● **WORK REQUIRED**:
Every line containing the string "right" is to be copied from the records.

● **EXTRACTED DATA**:

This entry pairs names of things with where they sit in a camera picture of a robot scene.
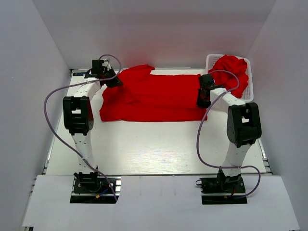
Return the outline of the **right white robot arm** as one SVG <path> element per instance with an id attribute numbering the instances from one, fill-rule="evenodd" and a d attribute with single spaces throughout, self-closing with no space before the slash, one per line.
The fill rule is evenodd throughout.
<path id="1" fill-rule="evenodd" d="M 226 158 L 218 168 L 218 188 L 230 191 L 240 180 L 241 168 L 251 146 L 261 137 L 259 108 L 256 103 L 247 103 L 236 98 L 228 90 L 216 85 L 211 74 L 199 77 L 197 106 L 206 112 L 218 105 L 227 113 L 227 137 L 229 147 Z"/>

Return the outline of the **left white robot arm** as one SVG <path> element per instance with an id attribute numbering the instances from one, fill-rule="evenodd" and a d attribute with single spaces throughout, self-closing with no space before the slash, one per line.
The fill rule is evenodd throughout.
<path id="1" fill-rule="evenodd" d="M 91 100 L 103 85 L 110 88 L 123 85 L 108 58 L 92 60 L 92 68 L 86 72 L 84 82 L 72 96 L 63 99 L 64 127 L 74 141 L 73 149 L 80 167 L 80 172 L 74 175 L 80 182 L 85 182 L 91 192 L 97 192 L 102 186 L 91 145 L 94 126 Z"/>

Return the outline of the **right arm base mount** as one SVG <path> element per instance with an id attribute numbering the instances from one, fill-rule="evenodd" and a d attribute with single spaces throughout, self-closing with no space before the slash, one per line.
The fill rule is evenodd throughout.
<path id="1" fill-rule="evenodd" d="M 232 183 L 222 183 L 214 177 L 200 178 L 195 183 L 201 189 L 202 205 L 247 204 L 243 178 Z"/>

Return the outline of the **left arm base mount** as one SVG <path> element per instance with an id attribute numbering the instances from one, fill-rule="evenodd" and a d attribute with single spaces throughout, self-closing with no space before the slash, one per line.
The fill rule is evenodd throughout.
<path id="1" fill-rule="evenodd" d="M 109 178 L 110 184 L 104 177 L 74 178 L 70 196 L 71 204 L 115 204 L 120 195 L 121 178 Z"/>

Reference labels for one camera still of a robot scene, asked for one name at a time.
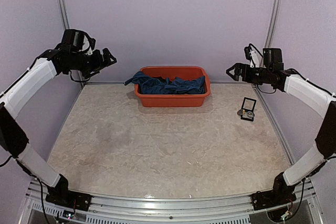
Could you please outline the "dark blue t-shirt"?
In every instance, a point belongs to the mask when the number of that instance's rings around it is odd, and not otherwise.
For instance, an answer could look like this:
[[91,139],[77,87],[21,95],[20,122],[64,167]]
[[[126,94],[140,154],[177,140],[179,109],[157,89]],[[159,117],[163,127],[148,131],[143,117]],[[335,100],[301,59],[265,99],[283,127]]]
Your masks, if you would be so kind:
[[204,94],[205,76],[194,80],[183,80],[176,77],[174,80],[162,77],[150,77],[138,71],[132,78],[124,82],[124,85],[137,84],[141,94],[148,95],[182,95],[182,94]]

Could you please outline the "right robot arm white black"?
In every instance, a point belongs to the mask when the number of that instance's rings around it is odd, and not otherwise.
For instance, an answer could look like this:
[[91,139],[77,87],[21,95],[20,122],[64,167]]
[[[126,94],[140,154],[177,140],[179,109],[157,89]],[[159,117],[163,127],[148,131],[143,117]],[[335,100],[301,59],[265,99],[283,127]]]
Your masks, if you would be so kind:
[[247,46],[244,52],[250,63],[234,64],[226,70],[227,75],[256,86],[269,84],[274,90],[297,98],[323,120],[312,148],[275,178],[268,199],[273,205],[279,205],[289,199],[299,182],[335,157],[335,95],[304,78],[297,70],[285,69],[279,48],[264,48],[259,52]]

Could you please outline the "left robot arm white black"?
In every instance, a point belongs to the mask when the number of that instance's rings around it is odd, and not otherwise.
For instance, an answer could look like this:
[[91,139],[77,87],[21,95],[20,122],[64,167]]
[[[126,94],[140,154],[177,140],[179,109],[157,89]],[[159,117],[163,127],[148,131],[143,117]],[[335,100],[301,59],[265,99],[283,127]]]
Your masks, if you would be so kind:
[[33,64],[1,93],[1,147],[22,167],[43,182],[51,197],[66,206],[73,201],[67,179],[51,168],[33,149],[16,122],[22,108],[48,81],[59,74],[81,72],[89,80],[102,69],[117,63],[109,49],[98,50],[85,31],[66,29],[61,42],[38,56]]

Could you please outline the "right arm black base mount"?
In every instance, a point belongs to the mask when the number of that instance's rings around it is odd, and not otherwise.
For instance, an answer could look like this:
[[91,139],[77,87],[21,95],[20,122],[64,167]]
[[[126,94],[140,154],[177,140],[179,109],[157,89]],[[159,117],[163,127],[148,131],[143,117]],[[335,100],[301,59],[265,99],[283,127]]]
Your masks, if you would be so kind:
[[280,195],[276,197],[272,190],[258,191],[251,195],[252,205],[254,210],[262,210],[291,203],[297,200],[295,194]]

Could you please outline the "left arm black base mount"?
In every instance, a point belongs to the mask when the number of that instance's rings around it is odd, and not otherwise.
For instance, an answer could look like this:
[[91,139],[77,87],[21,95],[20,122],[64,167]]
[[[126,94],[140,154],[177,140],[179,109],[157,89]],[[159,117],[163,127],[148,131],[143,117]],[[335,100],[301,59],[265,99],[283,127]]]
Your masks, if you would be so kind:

● **REPLY**:
Return the outline of the **right white robot arm** as one SVG <path> element per instance with an id attribute numbering the instances from one, fill-rule="evenodd" and a d attribute with single spaces throughout, self-closing with no space before the slash, one per line.
Return the outline of the **right arm base mount** as one SVG <path> element per instance with an id attribute numbering the instances from one, fill-rule="evenodd" and a d attribute with single spaces throughout, self-closing with no space before the slash, one per line.
Could you please outline the "right robot arm white black"?
Could you please outline the "right arm black base mount"?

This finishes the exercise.